**ASSIGNED TASK**. Beginning at the line that contains "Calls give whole", reproduce the entries below exactly, ending with the line that contains "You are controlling". Omit each picture.

**DATA SUPPLIED**.

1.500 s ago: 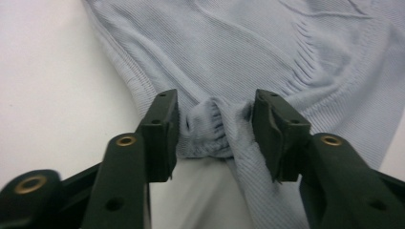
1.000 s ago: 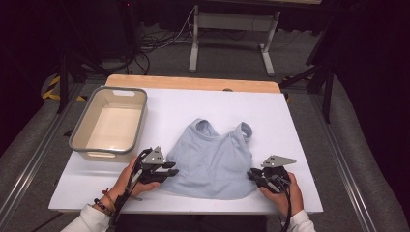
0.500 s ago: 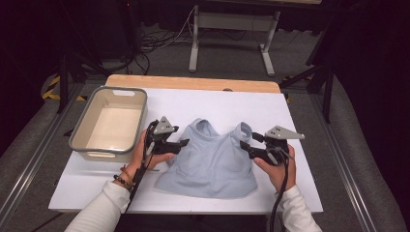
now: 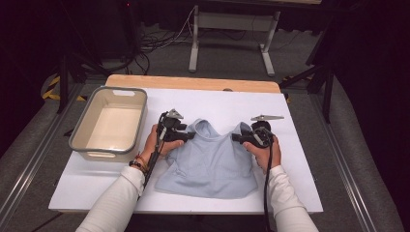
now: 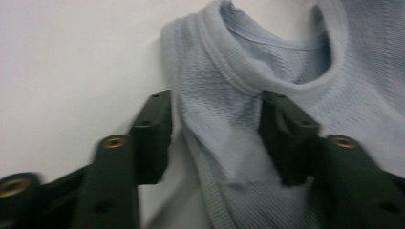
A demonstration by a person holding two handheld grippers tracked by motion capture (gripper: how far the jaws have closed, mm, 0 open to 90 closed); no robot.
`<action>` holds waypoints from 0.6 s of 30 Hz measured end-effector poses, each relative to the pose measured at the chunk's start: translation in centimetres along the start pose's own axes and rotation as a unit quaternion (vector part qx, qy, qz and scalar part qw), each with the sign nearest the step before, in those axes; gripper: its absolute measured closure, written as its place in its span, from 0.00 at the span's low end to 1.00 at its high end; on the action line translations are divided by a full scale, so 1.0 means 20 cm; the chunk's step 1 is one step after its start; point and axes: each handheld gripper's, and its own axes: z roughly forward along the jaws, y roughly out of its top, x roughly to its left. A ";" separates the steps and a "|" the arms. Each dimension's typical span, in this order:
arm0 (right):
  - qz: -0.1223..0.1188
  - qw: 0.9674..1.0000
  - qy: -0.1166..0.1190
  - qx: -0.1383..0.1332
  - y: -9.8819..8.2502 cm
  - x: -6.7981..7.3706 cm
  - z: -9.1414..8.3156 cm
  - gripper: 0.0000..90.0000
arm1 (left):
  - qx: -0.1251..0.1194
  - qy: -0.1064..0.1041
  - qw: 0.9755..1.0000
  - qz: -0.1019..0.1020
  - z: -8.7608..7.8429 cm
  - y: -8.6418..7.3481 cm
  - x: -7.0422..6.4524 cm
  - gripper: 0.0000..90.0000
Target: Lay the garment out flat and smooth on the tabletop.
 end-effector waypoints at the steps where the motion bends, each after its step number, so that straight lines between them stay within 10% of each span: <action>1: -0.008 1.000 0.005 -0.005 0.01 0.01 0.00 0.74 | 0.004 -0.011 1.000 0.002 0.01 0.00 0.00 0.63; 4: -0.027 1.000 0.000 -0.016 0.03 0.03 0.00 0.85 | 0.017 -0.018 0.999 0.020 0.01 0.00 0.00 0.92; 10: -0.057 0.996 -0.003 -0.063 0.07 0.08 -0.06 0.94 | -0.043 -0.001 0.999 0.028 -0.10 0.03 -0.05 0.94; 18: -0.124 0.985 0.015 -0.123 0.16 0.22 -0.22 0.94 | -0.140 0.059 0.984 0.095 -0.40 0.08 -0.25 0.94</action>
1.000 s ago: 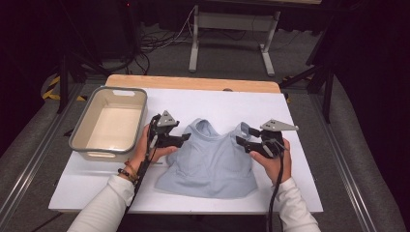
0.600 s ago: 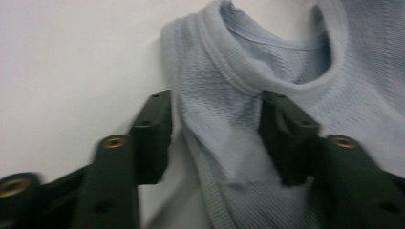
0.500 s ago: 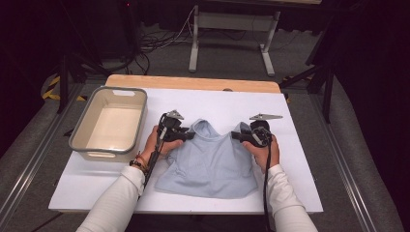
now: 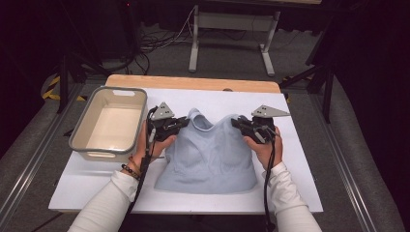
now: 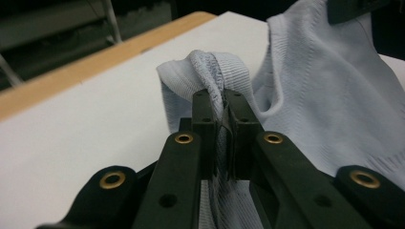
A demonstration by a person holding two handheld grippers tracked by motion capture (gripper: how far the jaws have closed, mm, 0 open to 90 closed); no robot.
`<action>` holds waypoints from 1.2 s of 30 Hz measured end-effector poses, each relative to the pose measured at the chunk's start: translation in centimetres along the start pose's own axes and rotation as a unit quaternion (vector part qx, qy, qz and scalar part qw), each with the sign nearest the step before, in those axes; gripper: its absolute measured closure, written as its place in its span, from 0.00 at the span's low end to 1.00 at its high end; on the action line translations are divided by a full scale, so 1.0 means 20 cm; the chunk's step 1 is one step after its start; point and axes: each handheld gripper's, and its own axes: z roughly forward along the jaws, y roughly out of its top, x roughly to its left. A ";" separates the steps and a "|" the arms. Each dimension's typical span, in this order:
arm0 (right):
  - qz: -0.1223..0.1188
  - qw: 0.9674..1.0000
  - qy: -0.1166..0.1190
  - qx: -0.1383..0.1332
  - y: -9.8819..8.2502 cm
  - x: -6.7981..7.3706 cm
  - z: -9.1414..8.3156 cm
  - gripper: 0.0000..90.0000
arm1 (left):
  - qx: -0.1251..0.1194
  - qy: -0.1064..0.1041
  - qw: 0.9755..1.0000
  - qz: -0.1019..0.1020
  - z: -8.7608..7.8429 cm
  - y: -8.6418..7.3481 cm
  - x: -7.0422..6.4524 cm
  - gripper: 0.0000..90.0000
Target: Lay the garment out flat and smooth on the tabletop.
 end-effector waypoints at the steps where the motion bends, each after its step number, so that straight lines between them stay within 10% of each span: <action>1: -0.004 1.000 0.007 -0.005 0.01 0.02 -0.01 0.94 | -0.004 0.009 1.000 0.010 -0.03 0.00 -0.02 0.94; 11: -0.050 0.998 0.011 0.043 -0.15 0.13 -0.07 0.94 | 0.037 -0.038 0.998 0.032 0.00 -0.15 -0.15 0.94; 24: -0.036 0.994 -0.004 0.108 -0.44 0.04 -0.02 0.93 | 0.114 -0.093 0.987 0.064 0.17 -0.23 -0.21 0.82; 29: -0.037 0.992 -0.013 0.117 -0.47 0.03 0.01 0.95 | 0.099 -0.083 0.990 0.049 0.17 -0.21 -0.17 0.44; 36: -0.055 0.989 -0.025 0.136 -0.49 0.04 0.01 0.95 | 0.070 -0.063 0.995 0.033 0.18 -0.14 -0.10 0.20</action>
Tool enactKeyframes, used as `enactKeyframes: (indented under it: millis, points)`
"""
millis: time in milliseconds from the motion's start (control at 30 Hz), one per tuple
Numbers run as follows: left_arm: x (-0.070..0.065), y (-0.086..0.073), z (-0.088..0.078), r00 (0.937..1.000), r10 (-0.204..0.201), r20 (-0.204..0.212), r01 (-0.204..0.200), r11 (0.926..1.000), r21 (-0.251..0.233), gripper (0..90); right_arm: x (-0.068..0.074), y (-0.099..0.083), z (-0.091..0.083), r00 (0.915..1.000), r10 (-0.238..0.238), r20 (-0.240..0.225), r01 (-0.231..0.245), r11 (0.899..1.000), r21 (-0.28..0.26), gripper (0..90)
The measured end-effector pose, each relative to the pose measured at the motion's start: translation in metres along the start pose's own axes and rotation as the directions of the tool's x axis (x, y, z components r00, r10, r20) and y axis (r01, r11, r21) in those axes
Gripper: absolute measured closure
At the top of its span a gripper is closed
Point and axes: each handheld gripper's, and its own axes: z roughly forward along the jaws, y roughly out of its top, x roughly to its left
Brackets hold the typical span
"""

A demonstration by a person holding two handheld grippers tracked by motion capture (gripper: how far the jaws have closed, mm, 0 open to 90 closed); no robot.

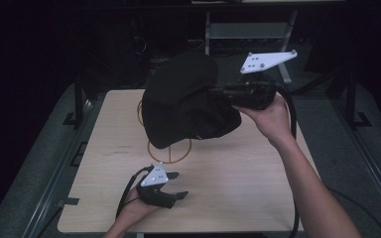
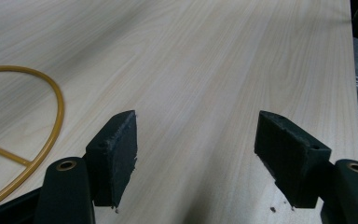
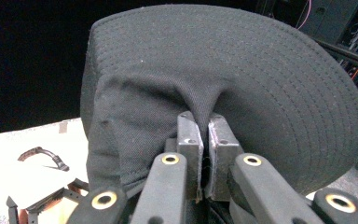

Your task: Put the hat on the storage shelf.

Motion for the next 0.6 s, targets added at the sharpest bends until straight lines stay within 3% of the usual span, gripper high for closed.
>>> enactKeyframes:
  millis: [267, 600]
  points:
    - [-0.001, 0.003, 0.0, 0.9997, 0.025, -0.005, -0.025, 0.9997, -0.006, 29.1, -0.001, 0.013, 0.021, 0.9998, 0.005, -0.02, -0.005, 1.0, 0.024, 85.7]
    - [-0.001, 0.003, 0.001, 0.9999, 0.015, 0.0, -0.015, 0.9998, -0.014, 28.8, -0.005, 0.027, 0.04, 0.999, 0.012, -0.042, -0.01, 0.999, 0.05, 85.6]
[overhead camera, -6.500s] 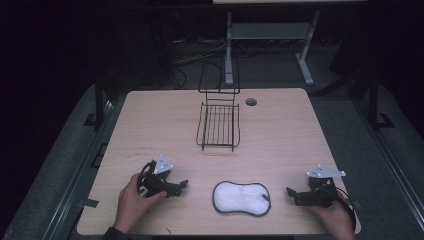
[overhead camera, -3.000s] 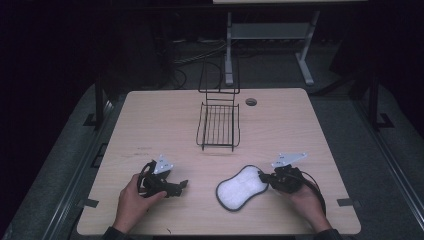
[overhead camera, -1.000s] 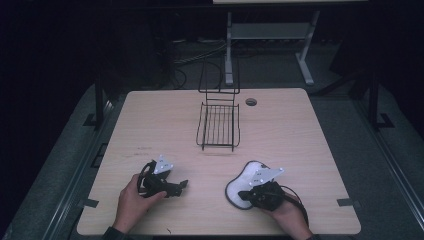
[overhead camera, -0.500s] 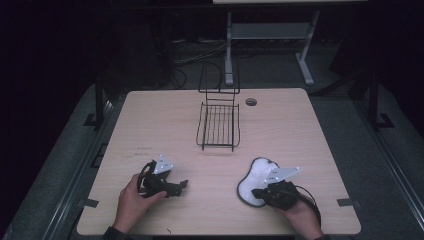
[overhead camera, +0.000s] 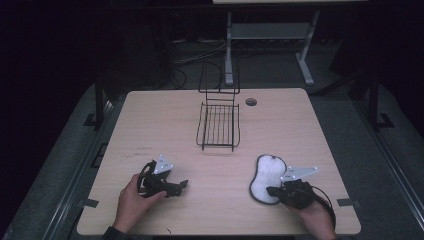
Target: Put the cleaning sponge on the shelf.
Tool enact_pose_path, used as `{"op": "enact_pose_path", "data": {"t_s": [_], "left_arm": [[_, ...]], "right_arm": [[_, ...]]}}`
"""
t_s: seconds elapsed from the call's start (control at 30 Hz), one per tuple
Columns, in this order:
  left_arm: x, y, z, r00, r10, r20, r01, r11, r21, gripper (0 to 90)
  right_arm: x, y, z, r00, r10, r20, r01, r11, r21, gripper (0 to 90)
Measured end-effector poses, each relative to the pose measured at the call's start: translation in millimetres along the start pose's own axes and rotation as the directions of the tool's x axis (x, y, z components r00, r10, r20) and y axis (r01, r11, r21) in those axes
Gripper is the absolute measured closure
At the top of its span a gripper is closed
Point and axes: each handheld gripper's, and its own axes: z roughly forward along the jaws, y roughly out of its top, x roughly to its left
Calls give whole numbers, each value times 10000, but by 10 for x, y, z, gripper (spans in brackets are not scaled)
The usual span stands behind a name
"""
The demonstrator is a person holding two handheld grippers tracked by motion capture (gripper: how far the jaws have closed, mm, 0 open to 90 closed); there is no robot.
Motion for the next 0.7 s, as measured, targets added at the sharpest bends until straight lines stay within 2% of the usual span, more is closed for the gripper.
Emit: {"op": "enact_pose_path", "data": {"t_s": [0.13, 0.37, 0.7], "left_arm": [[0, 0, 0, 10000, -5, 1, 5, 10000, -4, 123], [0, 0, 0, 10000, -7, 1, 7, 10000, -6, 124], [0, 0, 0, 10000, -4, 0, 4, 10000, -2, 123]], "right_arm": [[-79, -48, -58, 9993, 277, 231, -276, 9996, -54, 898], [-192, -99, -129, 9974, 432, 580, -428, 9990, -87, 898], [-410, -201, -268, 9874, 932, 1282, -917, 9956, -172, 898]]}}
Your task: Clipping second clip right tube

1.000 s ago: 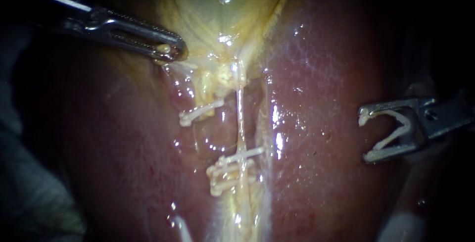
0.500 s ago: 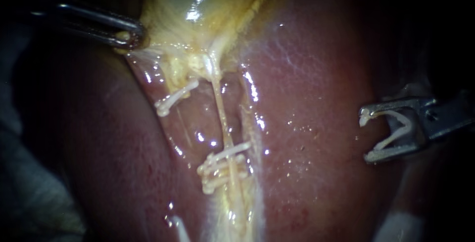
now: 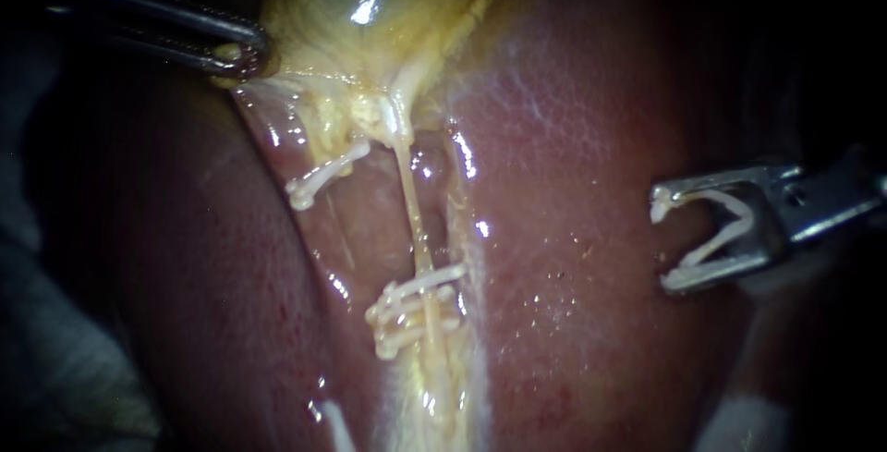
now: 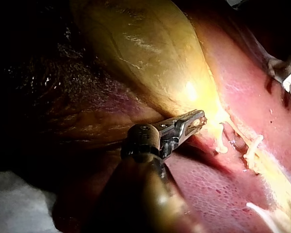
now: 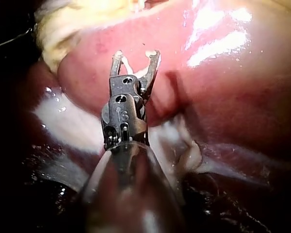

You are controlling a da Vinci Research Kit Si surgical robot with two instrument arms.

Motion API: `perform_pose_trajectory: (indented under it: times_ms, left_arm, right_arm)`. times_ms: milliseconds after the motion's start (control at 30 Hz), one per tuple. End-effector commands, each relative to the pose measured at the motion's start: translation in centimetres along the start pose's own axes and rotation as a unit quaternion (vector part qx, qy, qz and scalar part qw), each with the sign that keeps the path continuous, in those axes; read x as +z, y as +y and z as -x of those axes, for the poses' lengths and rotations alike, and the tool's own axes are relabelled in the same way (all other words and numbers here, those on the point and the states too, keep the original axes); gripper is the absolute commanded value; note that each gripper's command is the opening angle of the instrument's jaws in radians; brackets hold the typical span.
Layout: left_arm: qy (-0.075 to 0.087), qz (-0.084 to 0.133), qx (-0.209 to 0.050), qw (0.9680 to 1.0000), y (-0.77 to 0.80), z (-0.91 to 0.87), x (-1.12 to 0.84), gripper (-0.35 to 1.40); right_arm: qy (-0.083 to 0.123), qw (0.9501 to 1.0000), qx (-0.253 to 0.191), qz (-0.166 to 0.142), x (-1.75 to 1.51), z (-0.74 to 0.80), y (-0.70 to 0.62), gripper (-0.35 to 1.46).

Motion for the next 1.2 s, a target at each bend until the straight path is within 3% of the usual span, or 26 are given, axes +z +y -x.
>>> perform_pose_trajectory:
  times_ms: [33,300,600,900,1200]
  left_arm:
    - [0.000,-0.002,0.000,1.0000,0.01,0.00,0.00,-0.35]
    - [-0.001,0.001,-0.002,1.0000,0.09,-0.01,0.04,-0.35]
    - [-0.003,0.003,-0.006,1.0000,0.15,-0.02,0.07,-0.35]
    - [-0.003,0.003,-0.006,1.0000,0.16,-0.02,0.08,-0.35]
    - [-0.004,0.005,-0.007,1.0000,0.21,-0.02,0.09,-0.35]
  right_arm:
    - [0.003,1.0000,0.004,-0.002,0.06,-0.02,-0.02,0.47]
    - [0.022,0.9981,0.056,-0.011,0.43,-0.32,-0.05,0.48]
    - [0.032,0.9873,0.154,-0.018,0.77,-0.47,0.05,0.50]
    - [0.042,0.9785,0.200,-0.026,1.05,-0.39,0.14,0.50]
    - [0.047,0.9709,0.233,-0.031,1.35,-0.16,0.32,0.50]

**ANSWER TO THIS TASK**.
Calls give whole numbers, each value times 10000, but by 10 for x, y, z, gripper (spans in brackets are not scaled)
The usual span stands behind a name
"""
The demonstrator is a person holding two handheld grippers tracked by motion capture (gripper: how far the jaws have closed, mm, 0 open to 90 closed); there is no robot.
Motion for the next 0.7 s, as measured, targets added at the sharpest bends until straight lines stay within 2% of the usual span, more is closed for the gripper.
Emit: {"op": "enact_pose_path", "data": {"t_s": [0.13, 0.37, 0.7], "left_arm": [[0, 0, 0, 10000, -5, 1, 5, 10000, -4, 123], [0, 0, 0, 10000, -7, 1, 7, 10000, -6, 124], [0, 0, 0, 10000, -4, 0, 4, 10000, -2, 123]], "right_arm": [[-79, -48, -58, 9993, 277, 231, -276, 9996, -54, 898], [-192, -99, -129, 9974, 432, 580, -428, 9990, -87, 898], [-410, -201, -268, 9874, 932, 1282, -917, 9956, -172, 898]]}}
Your task: Clipping second clip right tube

1.000 s ago: 
0.500 s ago: 
now: 
now: 
now: 

You are controlling a da Vinci Research Kit Si surgical robot with two instrument arms.

With this, the answer is finished.